I was the internal supervisor on a PhD viva voce today. It was a strong thesis, so the result was never in much doubt, but as internal supervisor I had to organise it. OK, so what this meant in practice was that I asked the administrator who organises these every week to organise it, but I did still have some responsibilities myself.

The examination was to begin at either 9am or 9:30, depending on which email you got. I arrived at 9am to make sure that my key to the examination room worked. It did, although to get there I had to walk through a door with a keypad on it. That was OK, though, as it let me through without my having to know the number. I left my stuff in the examination room and popped out to the toilet. The toilet was the first door on the left after the door with the keypad on it. Needless to say, when I tried to get back in, this time it needed me to use the keypad.

At 8:45am, there aren't many people around. No students, no academics, and only two administrators (neither of whom knew the combination). Fortunately, just as I was on my way to ask the security office, I spotted a cleaner: she told me the combination. Yay! Apparently, the door is supposed to be held open by a magnet but the plate has been misbehaving.

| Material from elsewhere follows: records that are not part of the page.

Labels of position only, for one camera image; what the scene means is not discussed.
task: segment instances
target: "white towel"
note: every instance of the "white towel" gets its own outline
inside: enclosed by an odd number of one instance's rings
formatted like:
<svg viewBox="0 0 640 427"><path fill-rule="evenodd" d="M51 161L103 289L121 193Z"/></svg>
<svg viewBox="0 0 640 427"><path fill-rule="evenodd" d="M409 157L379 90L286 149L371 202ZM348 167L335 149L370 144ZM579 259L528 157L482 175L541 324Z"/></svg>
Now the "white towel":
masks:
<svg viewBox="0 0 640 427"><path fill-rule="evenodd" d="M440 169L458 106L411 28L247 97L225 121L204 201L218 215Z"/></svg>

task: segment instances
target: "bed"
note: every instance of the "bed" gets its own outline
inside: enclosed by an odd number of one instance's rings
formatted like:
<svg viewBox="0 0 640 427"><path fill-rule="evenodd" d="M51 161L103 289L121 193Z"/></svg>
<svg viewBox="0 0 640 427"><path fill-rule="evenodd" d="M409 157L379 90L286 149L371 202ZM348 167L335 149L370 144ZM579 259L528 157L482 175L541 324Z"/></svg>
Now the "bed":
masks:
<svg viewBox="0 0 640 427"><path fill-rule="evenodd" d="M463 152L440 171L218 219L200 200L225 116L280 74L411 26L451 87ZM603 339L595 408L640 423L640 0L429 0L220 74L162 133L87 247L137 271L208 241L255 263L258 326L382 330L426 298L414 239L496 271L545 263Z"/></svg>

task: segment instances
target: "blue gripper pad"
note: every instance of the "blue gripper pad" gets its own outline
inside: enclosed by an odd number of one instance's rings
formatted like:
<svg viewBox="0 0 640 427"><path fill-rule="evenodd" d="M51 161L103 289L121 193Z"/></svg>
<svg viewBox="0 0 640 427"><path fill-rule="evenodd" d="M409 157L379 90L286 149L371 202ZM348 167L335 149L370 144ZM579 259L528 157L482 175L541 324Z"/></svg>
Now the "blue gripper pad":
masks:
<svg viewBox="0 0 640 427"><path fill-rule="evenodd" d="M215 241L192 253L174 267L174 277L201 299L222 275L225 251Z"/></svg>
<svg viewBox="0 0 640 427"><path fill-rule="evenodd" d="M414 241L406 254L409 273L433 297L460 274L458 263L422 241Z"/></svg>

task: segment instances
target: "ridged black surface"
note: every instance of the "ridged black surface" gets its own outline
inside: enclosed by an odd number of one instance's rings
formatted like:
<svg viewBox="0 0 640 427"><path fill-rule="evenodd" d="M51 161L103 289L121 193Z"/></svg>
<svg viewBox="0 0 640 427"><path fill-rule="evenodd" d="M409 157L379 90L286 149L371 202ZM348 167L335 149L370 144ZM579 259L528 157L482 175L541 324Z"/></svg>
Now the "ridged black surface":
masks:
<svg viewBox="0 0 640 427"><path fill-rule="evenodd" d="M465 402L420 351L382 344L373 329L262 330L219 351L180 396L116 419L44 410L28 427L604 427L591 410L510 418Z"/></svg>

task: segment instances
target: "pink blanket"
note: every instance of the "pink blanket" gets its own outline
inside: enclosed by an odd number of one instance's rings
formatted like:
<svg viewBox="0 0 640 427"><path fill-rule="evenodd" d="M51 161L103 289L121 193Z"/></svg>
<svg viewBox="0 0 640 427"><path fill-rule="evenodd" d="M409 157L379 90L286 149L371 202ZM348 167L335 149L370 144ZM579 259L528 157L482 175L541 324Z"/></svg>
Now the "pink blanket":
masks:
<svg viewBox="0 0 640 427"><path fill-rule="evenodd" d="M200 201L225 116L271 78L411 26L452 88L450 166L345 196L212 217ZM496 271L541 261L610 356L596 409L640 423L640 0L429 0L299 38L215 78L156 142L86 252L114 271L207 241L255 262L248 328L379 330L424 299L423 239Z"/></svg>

Anyway, the viva voce got under way and was going smoothly. The external examiner and I didn't have a Mr Nice, Mr Nasty routine, we just went with Mr Nasty, Mr Nasty on the grounds that the candidate needed to feel his defence had been tested. It occurred to me that I was supposed to have ordered coffee, but as I hadn't we broke and got some. If we hadn't, I think my fellow examiner (who had come over from the Netherlands) might have turned into Mr Crazily-Nasty. I took this opportunity to book lunch for us, which I was apparently supposed to have thought of earlier too. It transpired that thanks to a new arrangement, the university restaurants now require a purchase order to book a table but the academic departments require an invoice. In other words, neither side will act unless the other side acts first.

As it happened, we didn't go to the poshest restaurant anyway. The examination was over by about 12:30, but the external examiner had to catch a bus to the airport at 2:10pm so it would have taken too long. Instead, we went to one of the nearer cafés which we managed to leave before the student's supervisor came to meet us.

Needless to say, the bus the external wanted to catch didn't show up. The next one was due two hours later, which would have meant he'd risk missing his flight (especially if that didn't show up either). As a result, I wound up giving him a lift to Stansted in my car.